> _Work order_
Copy every line of the data exactly, leaving nothing out.
(Supplied material begins)
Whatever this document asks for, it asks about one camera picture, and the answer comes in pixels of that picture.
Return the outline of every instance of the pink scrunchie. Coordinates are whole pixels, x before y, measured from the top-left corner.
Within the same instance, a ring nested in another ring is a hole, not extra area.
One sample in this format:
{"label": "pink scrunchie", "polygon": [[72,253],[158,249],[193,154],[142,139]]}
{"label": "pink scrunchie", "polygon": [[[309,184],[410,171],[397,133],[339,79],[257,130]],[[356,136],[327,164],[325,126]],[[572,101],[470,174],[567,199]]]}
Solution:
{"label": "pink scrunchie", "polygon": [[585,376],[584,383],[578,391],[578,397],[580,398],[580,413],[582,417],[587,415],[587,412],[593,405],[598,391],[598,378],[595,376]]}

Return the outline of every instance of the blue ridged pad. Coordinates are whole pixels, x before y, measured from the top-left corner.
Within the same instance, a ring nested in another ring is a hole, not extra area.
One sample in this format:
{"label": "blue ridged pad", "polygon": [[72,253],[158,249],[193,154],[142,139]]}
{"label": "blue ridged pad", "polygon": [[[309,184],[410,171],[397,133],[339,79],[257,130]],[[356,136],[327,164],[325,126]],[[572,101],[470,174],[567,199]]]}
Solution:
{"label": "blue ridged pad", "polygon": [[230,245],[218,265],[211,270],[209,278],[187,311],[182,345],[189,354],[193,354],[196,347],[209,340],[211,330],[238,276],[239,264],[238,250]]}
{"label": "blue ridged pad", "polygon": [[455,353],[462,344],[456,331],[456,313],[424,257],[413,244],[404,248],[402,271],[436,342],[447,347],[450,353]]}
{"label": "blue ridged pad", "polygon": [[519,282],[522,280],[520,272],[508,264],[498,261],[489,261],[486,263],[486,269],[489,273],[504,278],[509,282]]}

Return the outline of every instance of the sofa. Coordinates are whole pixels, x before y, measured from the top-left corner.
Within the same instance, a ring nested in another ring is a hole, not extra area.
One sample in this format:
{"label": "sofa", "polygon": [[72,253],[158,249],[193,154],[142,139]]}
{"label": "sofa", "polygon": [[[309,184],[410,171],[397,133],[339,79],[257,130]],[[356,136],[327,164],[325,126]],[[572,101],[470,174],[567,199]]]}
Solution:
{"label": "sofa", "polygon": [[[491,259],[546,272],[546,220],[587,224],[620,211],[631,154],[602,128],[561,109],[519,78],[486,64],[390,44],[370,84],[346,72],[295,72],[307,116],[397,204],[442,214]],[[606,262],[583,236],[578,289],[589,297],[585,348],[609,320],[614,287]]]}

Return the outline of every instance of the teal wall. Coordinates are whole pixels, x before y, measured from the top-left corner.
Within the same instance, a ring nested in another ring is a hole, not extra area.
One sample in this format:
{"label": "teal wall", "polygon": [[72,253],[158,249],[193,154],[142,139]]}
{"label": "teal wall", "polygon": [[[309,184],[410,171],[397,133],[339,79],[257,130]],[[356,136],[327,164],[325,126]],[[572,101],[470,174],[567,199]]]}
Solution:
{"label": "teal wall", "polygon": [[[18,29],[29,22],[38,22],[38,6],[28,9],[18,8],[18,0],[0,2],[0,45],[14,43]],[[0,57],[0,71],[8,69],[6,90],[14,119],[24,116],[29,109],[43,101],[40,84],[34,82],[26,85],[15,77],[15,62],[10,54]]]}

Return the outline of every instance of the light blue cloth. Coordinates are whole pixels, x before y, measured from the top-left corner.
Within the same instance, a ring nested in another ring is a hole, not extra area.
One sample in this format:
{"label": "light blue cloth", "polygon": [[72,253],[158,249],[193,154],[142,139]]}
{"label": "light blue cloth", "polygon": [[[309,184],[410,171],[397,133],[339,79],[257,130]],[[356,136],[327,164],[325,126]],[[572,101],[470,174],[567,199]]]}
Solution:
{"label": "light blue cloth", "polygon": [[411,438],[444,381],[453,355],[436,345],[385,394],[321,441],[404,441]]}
(Supplied material ends)
> _Worked solution_
Whatever this document asks for, it asks about one camera picture, and the answer comes in pixels of that picture.
Return the outline of every instance of the pink scrunchie. Coordinates are whole pixels, x before y, measured from the top-left corner.
Within the same instance, a ring nested in another ring is a hole, not extra area.
One sample in this format:
{"label": "pink scrunchie", "polygon": [[72,253],[158,249],[193,154],[142,139]]}
{"label": "pink scrunchie", "polygon": [[[309,184],[410,171],[397,133],[339,79],[257,130]],[[356,136],[327,164],[325,126]],[[572,101],[470,174],[567,199]]]}
Solution:
{"label": "pink scrunchie", "polygon": [[585,376],[584,383],[578,391],[578,397],[580,398],[580,413],[582,417],[587,415],[587,412],[593,405],[598,391],[598,378],[595,376]]}

Return the outline of every instance of the blue ridged pad. Coordinates are whole pixels, x before y, measured from the top-left corner.
Within the same instance, a ring nested in another ring is a hole, not extra area.
One sample in this format:
{"label": "blue ridged pad", "polygon": [[72,253],[158,249],[193,154],[142,139]]}
{"label": "blue ridged pad", "polygon": [[[309,184],[410,171],[397,133],[339,79],[257,130]],[[356,136],[327,164],[325,126]],[[572,101],[470,174],[567,199]]]}
Solution:
{"label": "blue ridged pad", "polygon": [[230,245],[218,265],[211,270],[209,278],[187,311],[182,345],[189,354],[193,354],[196,347],[209,340],[211,330],[238,276],[239,264],[238,250]]}
{"label": "blue ridged pad", "polygon": [[455,353],[462,344],[456,331],[456,313],[424,257],[413,244],[404,248],[402,271],[436,342],[447,347],[450,353]]}
{"label": "blue ridged pad", "polygon": [[519,282],[522,280],[520,272],[508,264],[498,261],[489,261],[486,263],[486,269],[489,273],[504,278],[509,282]]}

Return the outline of every instance of the sofa. Coordinates are whole pixels, x before y, measured from the top-left corner.
Within the same instance, a ring nested in another ring is a hole, not extra area.
One sample in this format:
{"label": "sofa", "polygon": [[72,253],[158,249],[193,154],[142,139]]}
{"label": "sofa", "polygon": [[[309,184],[410,171],[397,133],[339,79],[257,130]],[[356,136],[327,164],[325,126]],[[572,101],[470,174],[567,199]]]}
Solution:
{"label": "sofa", "polygon": [[[491,259],[546,272],[546,220],[587,224],[620,211],[631,154],[602,128],[561,109],[519,78],[486,64],[390,44],[370,84],[346,72],[295,72],[307,116],[397,204],[442,214]],[[606,262],[583,236],[578,289],[589,297],[585,348],[609,320],[614,287]]]}

Return the outline of every instance of the teal wall. Coordinates are whole pixels, x before y, measured from the top-left corner.
Within the same instance, a ring nested in another ring is a hole, not extra area.
One sample in this format:
{"label": "teal wall", "polygon": [[72,253],[158,249],[193,154],[142,139]]}
{"label": "teal wall", "polygon": [[[309,184],[410,171],[397,133],[339,79],[257,130]],[[356,136],[327,164],[325,126]],[[572,101],[470,174],[567,199]]]}
Solution:
{"label": "teal wall", "polygon": [[[18,29],[29,22],[38,22],[38,6],[28,9],[18,8],[18,0],[0,2],[0,45],[14,43]],[[0,57],[0,71],[8,69],[6,90],[14,119],[24,116],[29,109],[43,101],[40,84],[34,82],[26,85],[15,77],[15,62],[10,54]]]}

Return the outline of every instance of the light blue cloth. Coordinates are whole pixels, x before y, measured from the top-left corner.
Within the same instance, a ring nested in another ring is a hole, not extra area.
One sample in this format:
{"label": "light blue cloth", "polygon": [[72,253],[158,249],[193,154],[142,139]]}
{"label": "light blue cloth", "polygon": [[[309,184],[410,171],[397,133],[339,79],[257,130]],[[356,136],[327,164],[325,126]],[[572,101],[470,174],[567,199]]]}
Solution:
{"label": "light blue cloth", "polygon": [[411,438],[444,381],[453,355],[436,345],[385,394],[321,441],[404,441]]}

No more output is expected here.